Pero para algunos grupos, como las Hermanas de la Perpetua Indulgencia, la burla pública y el menosprecio de las cosas que los católicos consideran sagradas son el núcleo de su identidad.
Sus miembros, en su mayoría hombres homosexuales, se visten de forma que se burlan del atuendo, las maneras y los compromisos de las religiosas católicas. Instan públicamente a los demás a seguir su lema: "¡Ve y peca un poco más!". Usan nombres religiosos demasiado vulgares y sacrílegos para imprimirlos en este sitio web. Y cada Pascua -la fiesta más sagrada para los católicos y otros cristianos- las Hermanas de la Perpetua Indulgencia organizan un "Hunky Jesus Peep Show".
¿Se imaginan lo que ocurriría si en EE.UU. se hiciera una burla igual de odiosa del islam? (Ofrecer ejemplos de cómo sería sería tan ofensivo que me niego incluso a escribirlos). Pero tenemos normas especialmente permisivas para el anticatolicismo, y durante décadas nuestra cultura ha mirado hacia otro lado ante el fanatismo y el odio procedentes de las Hermanas de la Perpetua Indulgencia.
Los Dodgers de Los Ángeles han subido la apuesta del juego anticatólico. Se han negado a mirar hacia otro lado o a hacer bromas en voz baja, y ahora celebran y se arrastran ante la bondad de las Hermanas de la Perpetua Indulgencia. En un principio decidieron no invitarlas a su acto del Orgullo en el estadio de los Dodgers el próximo mes de junio, pero tras una revisión más profunda -y la presión masiva del público- ofrecieron a las hermanas una disculpa arrepentida, grandes elogios por su trabajo y un lugar de honor en el acto.
Los Dodgers de Los Ángeles decidieron finalmente dar un hogar al odio.
Algunos señalarán sin duda el buen trabajo que ha hecho el grupo para afirmar la dignidad humana de las poblaciones que se identifican como LGBT. Pero un buen trabajo no es excusa para honrar y dar un hogar a un grupo de odio que ataca a una religión en particular. Esta medida es especialmente inquietante, dado que muchos de los principales actores del poder son blancos, y tantas comunidades étnicas de color de la zona de Los Ángeles son profunda y profundamente católicas.

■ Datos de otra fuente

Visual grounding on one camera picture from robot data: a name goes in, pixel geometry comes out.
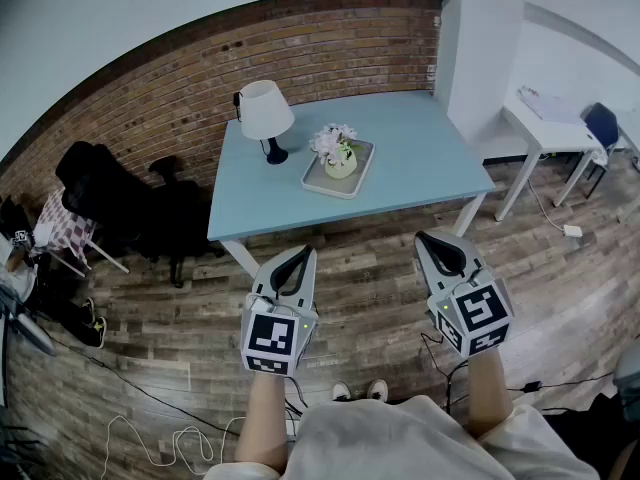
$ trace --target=table leg
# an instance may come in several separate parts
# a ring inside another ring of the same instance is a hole
[[[511,185],[509,192],[507,192],[507,196],[498,205],[498,209],[496,210],[495,214],[495,218],[498,222],[504,219],[504,216],[507,214],[511,206],[513,206],[513,203],[522,190],[522,187],[524,187],[524,184],[529,179],[529,176],[531,176],[531,171],[533,171],[533,168],[538,163],[539,158],[540,151],[532,152],[531,150],[529,150],[527,158],[520,168],[520,172],[518,173],[516,180],[513,182],[513,185]]]
[[[118,263],[116,260],[114,260],[111,256],[109,256],[106,252],[104,252],[100,247],[98,247],[92,240],[87,240],[87,245],[89,247],[92,247],[96,251],[98,251],[100,254],[102,254],[105,258],[107,258],[111,263],[113,263],[116,267],[122,270],[125,274],[129,273],[129,269],[127,267],[125,267],[122,263]]]
[[[67,263],[66,261],[64,261],[60,256],[58,256],[56,253],[48,251],[49,254],[51,254],[51,256],[53,256],[55,259],[57,259],[60,263],[62,263],[65,267],[73,270],[76,274],[78,274],[80,277],[86,277],[82,272],[80,272],[76,267],[74,267],[73,265]]]
[[[567,194],[569,193],[569,191],[573,188],[573,186],[576,184],[576,181],[578,181],[578,178],[582,176],[583,171],[587,168],[587,165],[591,161],[591,156],[592,154],[589,151],[587,151],[584,154],[584,156],[582,157],[582,160],[580,160],[580,163],[576,166],[575,170],[573,171],[573,174],[564,184],[564,188],[553,200],[553,206],[560,206],[562,204],[562,201],[564,201],[564,198],[567,197]]]
[[[471,221],[478,211],[478,208],[480,208],[485,195],[486,194],[478,194],[473,198],[473,200],[464,205],[464,207],[460,211],[460,215],[458,215],[456,223],[453,225],[453,229],[451,230],[454,235],[464,235],[464,232],[469,227],[469,224],[471,224]]]
[[[229,251],[229,254],[240,263],[240,266],[245,269],[251,277],[255,278],[258,275],[260,265],[258,265],[258,262],[239,240],[220,240],[220,243],[224,245],[224,248]]]

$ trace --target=power adapter
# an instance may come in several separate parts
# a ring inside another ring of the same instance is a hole
[[[536,380],[534,382],[528,382],[524,385],[524,387],[520,390],[523,393],[535,393],[536,391],[540,391],[542,387],[542,382]]]
[[[565,224],[562,232],[564,236],[571,236],[573,238],[580,238],[582,236],[582,228],[580,228],[580,226],[569,226]]]

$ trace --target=flower vase
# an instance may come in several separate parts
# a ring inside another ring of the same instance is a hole
[[[337,180],[341,180],[349,176],[358,167],[358,160],[356,160],[356,154],[352,151],[340,151],[340,159],[342,165],[340,167],[331,165],[329,162],[324,163],[325,172]]]

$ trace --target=power strip
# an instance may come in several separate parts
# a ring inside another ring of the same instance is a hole
[[[569,226],[565,224],[563,229],[564,236],[571,236],[573,238],[580,238],[582,236],[582,228],[580,226]]]

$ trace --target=white cable
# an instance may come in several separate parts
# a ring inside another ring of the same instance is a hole
[[[127,418],[125,418],[124,416],[118,415],[115,418],[113,418],[109,422],[109,425],[107,426],[107,445],[106,445],[107,457],[104,460],[104,470],[102,471],[102,475],[100,476],[100,480],[102,480],[104,478],[104,476],[107,474],[107,463],[109,462],[109,441],[111,440],[111,425],[117,419],[124,420],[127,423],[127,425],[129,425],[133,429],[133,431],[136,433],[136,436],[138,437],[138,440],[140,441],[140,444],[144,448],[145,453],[147,454],[147,458],[149,459],[149,462],[151,462],[151,464],[153,464],[154,466],[158,466],[159,468],[166,468],[168,466],[173,466],[178,460],[178,453],[179,453],[180,454],[180,458],[184,461],[184,463],[186,464],[187,468],[189,468],[189,471],[191,471],[194,475],[204,476],[204,475],[207,474],[207,471],[205,471],[204,473],[197,473],[193,469],[191,469],[191,466],[189,466],[189,463],[187,462],[187,459],[185,459],[185,457],[184,457],[184,455],[182,453],[182,450],[180,449],[180,443],[179,443],[180,438],[184,434],[196,433],[196,434],[198,434],[198,438],[200,439],[200,455],[202,456],[203,460],[205,462],[210,462],[210,461],[213,460],[213,448],[211,447],[211,443],[207,439],[207,436],[205,436],[202,432],[200,432],[200,430],[197,427],[190,426],[190,427],[185,428],[184,430],[177,430],[176,432],[174,432],[173,436],[171,438],[171,442],[173,444],[173,461],[171,461],[169,464],[156,464],[151,459],[151,456],[149,455],[149,450],[147,449],[146,445],[144,444],[144,441],[142,440],[142,437],[140,437],[140,434],[138,433],[136,428],[133,426],[133,424]],[[244,417],[233,418],[231,421],[229,421],[229,423],[227,423],[227,427],[225,428],[224,435],[222,436],[222,447],[220,449],[220,464],[222,464],[222,453],[224,452],[224,441],[225,441],[225,438],[227,437],[227,432],[229,431],[229,426],[234,421],[241,420],[241,419],[244,419]],[[206,457],[205,454],[204,454],[203,441],[206,442],[207,446],[209,447],[209,455],[210,455],[210,457]]]
[[[533,185],[531,184],[531,180],[527,180],[527,182],[529,183],[529,188],[531,189],[531,192],[533,192],[533,195],[536,198],[536,201],[538,201],[538,206],[540,206],[540,209],[542,210],[542,213],[544,213],[545,218],[549,221],[549,224],[551,224],[554,228],[556,228],[558,231],[561,231],[564,234],[564,230],[560,226],[554,224],[553,221],[547,215],[547,212],[544,210],[544,206],[542,206],[542,203],[540,202],[540,198],[538,198],[538,194],[536,194],[536,191],[533,190]]]
[[[229,427],[234,421],[243,420],[243,419],[244,419],[244,416],[238,416],[237,418],[231,418],[229,420],[229,423],[227,423],[227,426],[224,429],[224,434],[222,435],[222,446],[220,447],[220,464],[224,463],[224,460],[222,459],[222,455],[224,454],[224,442],[227,439],[227,432],[229,432]]]

Y, obviamente, no es en absoluto necesario burlarse y denigrar una religión para apoyar a una categoría marginada de personas. De hecho, hay muchos católicos profundamente fieles que se identifican como parte de esta comunidad. Muchos se cuentan entre los testigos más fantásticos de la plenitud de la verdad de la Fe. Hacer que la gente elija entre la dignidad de las personas que se identifican como LGBT y la dignidad de la fe católica es una elección totalmente falsa.
Pero los Dodgers han dejado clara su elección. La cuestión es cómo responderán los demás.